Detection and Mitigation
What does and doesn't catch this:
Control | Effective? |
Image registry scanning (Trivy, Clair, similar) | No. Image bytes unchanged. |
Agent-less disk scanning (sensor-less node scans, snapshot-based scanners) | No. On-disk file unchanged. |
File-integrity monitoring on disk (AIDE, Tripwire) | No. On-disk hash unchanged. |
Runtime EDR hashing in-memory pages of running processes | Yes, in principle. |
Runtime EDR monitoring | Partial. Catches post-exec behavior, not the page cache write. |
Seccomp profile blocking | Yes. Removes the primitive. |
gVisor ( | Yes. Separate user-space kernel, no shared host page cache. |
Kata Containers | Yes. Per-pod VM, separate kernel, separate page cache. |
Managed per-pod microVM (EKS Fargate; equivalents on other clouds) | Yes, by the same mechanism as Kata. Each pod runs in its own microVM with its own kernel and page cache. |
Patched host kernel | Yes. Root cause fixed. |
For mitigating this and future issues:
Patch the host kernel. Pull the fix (a664bf3d603d) through your managed platform's node-image update or via in-place node-OS patching. This is the best way to fix the Copy Fail bug.

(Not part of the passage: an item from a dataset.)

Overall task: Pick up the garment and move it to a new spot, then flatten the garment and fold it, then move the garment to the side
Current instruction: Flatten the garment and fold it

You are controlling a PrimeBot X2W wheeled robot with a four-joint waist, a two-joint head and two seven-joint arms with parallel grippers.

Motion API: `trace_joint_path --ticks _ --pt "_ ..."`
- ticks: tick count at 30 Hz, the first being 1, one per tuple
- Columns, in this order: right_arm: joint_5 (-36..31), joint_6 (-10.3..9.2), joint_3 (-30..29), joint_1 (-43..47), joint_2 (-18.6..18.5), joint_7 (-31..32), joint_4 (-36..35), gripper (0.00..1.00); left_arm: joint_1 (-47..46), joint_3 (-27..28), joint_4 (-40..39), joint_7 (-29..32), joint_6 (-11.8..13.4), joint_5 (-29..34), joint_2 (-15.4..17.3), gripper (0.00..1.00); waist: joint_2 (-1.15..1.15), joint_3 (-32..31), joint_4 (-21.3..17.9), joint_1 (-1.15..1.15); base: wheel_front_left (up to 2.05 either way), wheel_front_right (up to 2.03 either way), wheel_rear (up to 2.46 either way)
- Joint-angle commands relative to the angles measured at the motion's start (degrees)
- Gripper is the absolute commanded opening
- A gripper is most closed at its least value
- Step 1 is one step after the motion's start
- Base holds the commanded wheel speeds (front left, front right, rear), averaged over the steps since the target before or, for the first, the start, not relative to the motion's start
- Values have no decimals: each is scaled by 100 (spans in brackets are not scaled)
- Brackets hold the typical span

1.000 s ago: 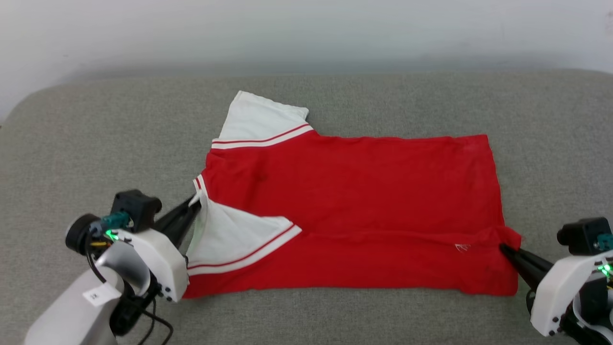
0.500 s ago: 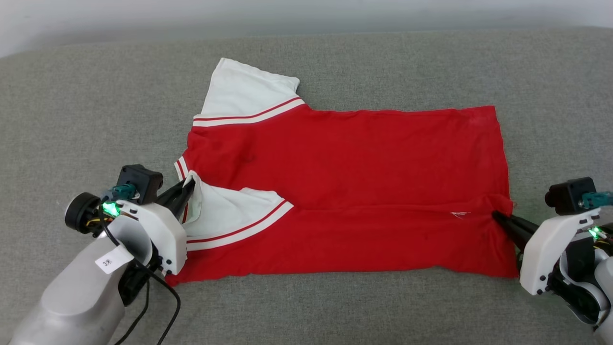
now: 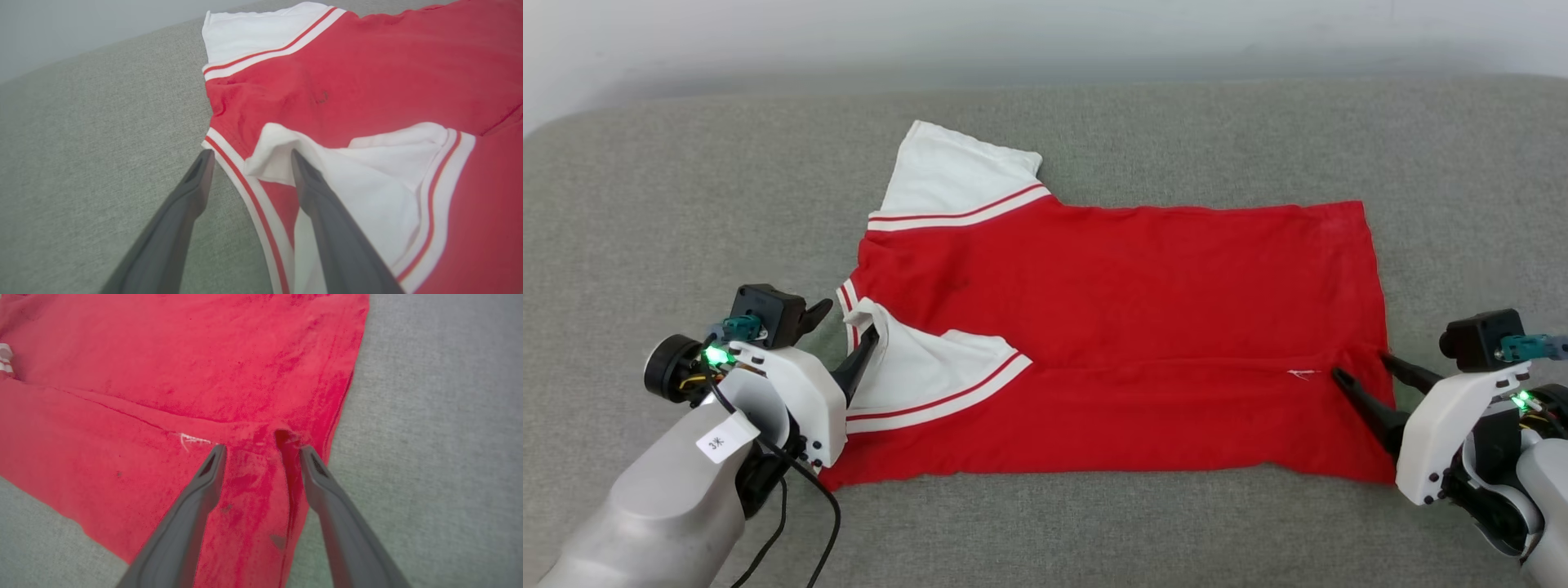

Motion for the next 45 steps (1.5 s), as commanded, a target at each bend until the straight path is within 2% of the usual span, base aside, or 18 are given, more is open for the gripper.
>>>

Block AF_ALG. A pod seccomp profile that denies
socket(AF_ALG, ...)removes the primitive used in Copy Fail. Most production workloads do not need AF_ALG, but validate this against cryptographic or VPN/storage workloads before enforcing globally and this has the benefit of reducing attack surface against a kernel component that has had several issues besides Copy Fail.Use VMs or similar for tenant boundaries. Workloads that need hard isolation should never rely on containers as a security boundary. Migrating to VMs, microVMs, or systems like gVisor greatly reduce attack surface for guest-to-host attacks.
Agent-less disk scanners are unlikely to catch this compromise because the affected bytes live only in the running kernel's page cache.